_Your objective_
Count how many lines of the data include "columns". The answer is that number and nothing else.

_Input data_
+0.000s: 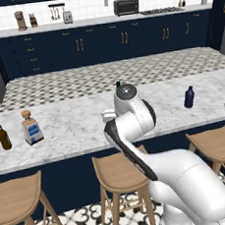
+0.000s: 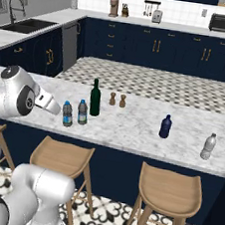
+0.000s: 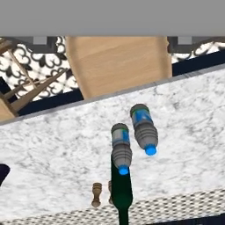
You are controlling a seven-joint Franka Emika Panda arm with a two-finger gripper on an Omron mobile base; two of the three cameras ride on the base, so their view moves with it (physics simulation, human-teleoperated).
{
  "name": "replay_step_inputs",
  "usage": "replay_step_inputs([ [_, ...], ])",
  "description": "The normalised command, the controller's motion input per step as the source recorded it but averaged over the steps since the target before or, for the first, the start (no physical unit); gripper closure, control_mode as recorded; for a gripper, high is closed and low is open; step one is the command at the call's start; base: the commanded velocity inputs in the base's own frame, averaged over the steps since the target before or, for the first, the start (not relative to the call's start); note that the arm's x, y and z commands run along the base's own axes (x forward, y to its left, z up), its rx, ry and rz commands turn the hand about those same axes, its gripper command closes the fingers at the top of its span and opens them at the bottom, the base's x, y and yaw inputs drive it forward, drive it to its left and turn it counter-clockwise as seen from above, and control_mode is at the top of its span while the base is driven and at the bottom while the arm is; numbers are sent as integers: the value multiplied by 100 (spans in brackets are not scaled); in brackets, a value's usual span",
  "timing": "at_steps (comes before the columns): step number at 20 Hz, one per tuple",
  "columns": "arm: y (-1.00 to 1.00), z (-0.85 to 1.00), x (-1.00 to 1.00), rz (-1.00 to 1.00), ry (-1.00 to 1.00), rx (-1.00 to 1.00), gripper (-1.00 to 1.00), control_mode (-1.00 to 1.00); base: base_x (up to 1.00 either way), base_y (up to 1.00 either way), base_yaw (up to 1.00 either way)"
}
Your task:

_Answer section_
2